Ernest Edwards appeals a district court judgment that dismissed his civil rights action filed under 42 U.S.C. § 1983 as barred under the “three strikes” provision of the Prison Litigation Reform Act *971(PLRA), 28 U.S.CA. § 1915(g). This case has been referred to a panel of the court pursuant to Rule 34(j)(l), Rules of the Sixth Circuit. Upon examination,1 this panel unanimously agrees that oral argument is not needed. Fed. R.App. P. 34(a).
Edwards filed his complaint in the United States District Court for the Western District of Michigan alleging that the defendant corrections officer improperly charged him with misconduct. That court transferred the case to the United States District Court for the Eastern District of Michigan where the alleged acts occurred and where defendant resides. Thereafter, the district court dismissed plaintiffs complaint as barred under the “three strikes” provision of the PLRA. Plaintiff filed a timely notice of appeal, and the district court granted plaintiff pauper status on appeal.
On appeal, plaintiff asks that this case be remanded to the district court and contends that the district court is biased against him. Upon consideration, the judgment will be affirmed for the reasons stated by the district court in its opinion and order dismissing plaintiffs complaint.

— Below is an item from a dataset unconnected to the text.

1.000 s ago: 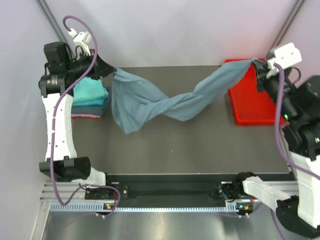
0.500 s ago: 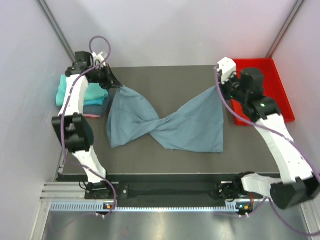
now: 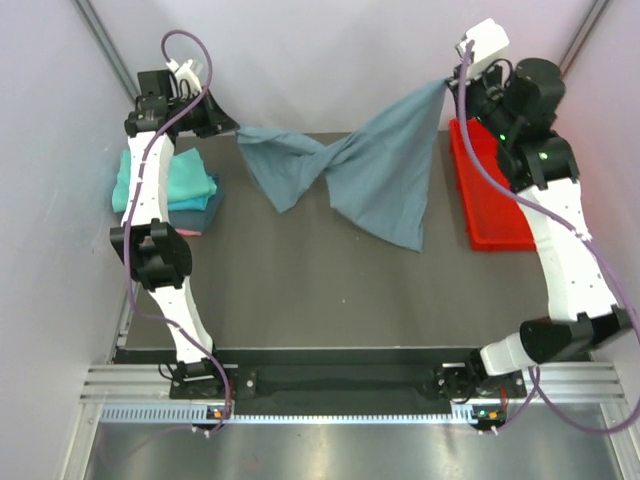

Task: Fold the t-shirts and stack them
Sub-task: Flatten the tshirt out

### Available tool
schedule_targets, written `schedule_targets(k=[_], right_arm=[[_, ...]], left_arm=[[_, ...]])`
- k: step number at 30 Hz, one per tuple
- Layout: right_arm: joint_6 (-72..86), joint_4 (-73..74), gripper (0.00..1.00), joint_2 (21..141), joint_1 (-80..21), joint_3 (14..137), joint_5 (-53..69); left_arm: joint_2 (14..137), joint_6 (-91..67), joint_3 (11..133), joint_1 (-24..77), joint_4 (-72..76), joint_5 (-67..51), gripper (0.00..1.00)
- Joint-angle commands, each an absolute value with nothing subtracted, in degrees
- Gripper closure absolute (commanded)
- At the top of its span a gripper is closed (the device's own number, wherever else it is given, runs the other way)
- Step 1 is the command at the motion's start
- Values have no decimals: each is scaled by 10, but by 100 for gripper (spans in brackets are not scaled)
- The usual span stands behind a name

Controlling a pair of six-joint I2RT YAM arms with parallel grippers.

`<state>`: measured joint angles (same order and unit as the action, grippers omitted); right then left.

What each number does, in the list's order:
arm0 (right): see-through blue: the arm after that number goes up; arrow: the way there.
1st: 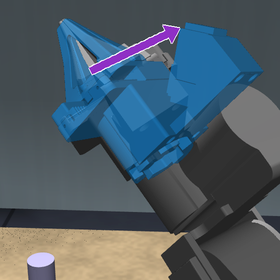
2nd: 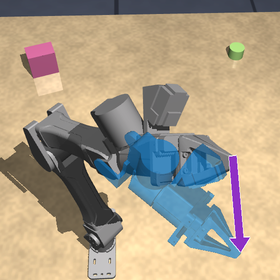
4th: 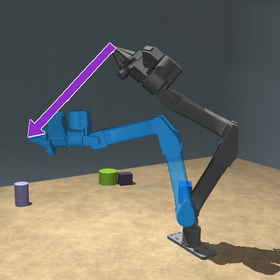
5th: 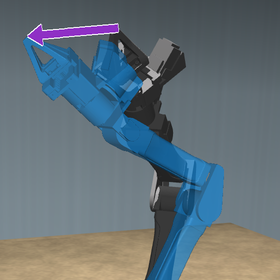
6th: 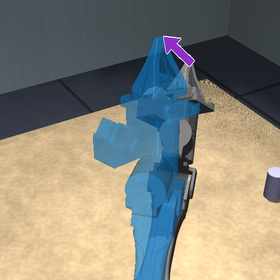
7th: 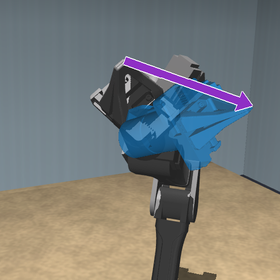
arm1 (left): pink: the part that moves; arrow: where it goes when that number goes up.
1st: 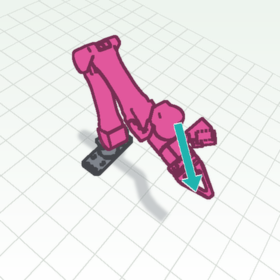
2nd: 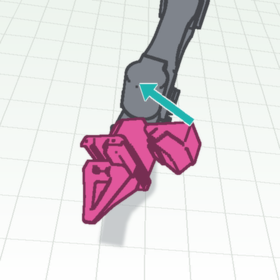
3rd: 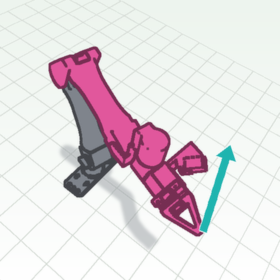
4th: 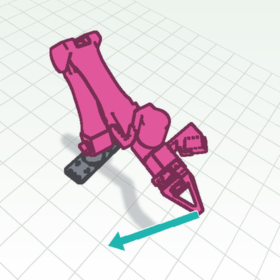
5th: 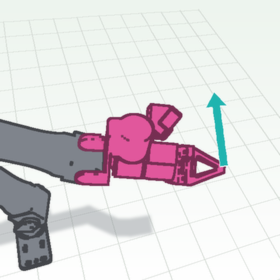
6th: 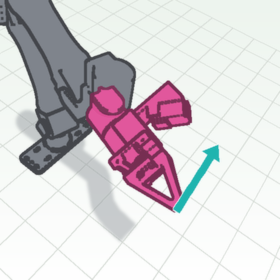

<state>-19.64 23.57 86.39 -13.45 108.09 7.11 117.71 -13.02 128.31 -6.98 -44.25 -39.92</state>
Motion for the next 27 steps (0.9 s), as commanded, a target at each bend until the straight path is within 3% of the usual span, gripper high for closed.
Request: schedule_targets(k=[1,6,11,18,19,20,22,27], right_arm=[[-205,295,100,792,-144,1055,119],[-208,424,100,743,-167,946,191],[-188,598,100,761,-215,941,322],[-178,621,98,789,-250,916,420],[-194,627,62,797,-250,918,421],[-206,633,47,817,-250,920,418],[-234,635,29,838,-238,931,393],[-175,501,28,919,-151,927,313]], left_arm=[[1150,-147,1256,-69,-409,-421,100],[1153,-152,1236,-69,-415,-436,100],[1146,-165,1232,-69,-411,-440,100],[1158,-165,1232,-69,-410,-424,100],[1164,-165,1231,-68,-412,-420,100],[1167,-166,1230,-68,-413,-418,100],[1172,-163,1229,-64,-414,-417,100],[1178,-161,1230,-59,-411,-414,100]])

Generally, § 1915(g) provides that “(i)n no event shall a prisoner bring a civil action or appeal a judgment in a civil action or proceeding under this section if the prisoner has, on 3 or more prior occasions, while incarcerated or detained in any facility, brought an action or appeal in a court of the United States that was dismissed on the grounds that it is frivolous, malicious, or fails to state a claim upon which relief may be granted, unless the prisoner is under imminent danger of serious physical injury.” Here, the district court’s memorandum and order revoking pauper status reflects that the district court took judicial notice of numerous frivolous actions filed by Edwards in the Michigan federal district courts.
This court has affirmed several prior district court judgments dismissing complaints filed by Edwards as precluded under the “three strikes” provision of the PLRA, based upon the dismissal as frivolous of at least six civil rights actions after the effective date of the PLRA. See Edwards v. Reg’l Bus. Manager, No. 97-2308, 1998 WL 808261 (6th Cir. Nov.9, 1998); Edwards v. Pieron, Nos. 97-1410/1450, 1997 WL 777890 (6th Cir. Dec.12, 1997); Edwards v. Green, No. 96-2500, 1997 WL 777936 (6th Cir. Dec.12, 1997). Further, plaintiff has cited nothing which would exclude this case from the “three strikes” provision of the PLRA. See 28 U.S.C.A. § 1915(g). As noted by the district court, plaintiff alleged nothing that falls within the “imminent danger of serious physical injury” exception to the “three strikes” provision. Further, the district court also correctly noted that plaintiff failed to obtain leave to file his complaint as required under an earlier injunction imposed because of plaintiffs frivolous litigation. Under these circumstances, it is submitted that plaintiffs complaint was properly dismissed.
Finally, it is noted that plaintiffs contention that the district court is biased lacks merit. Plaintiff provides no factual basis for his claim, and the record reflects nothing that would warrant recusal of the district court in this case. See Liteky v. United States, 510 U.S. 540, 554-56, 114 S.Ct. 1147, 127 L.Ed.2d 474 (1994). Accordingly, this claim lacks merit.
For the foregoing reasons, the district court’s judgment is affirmed. See Rule 34(j)(2)(C), Rules of the Sixth Circuit.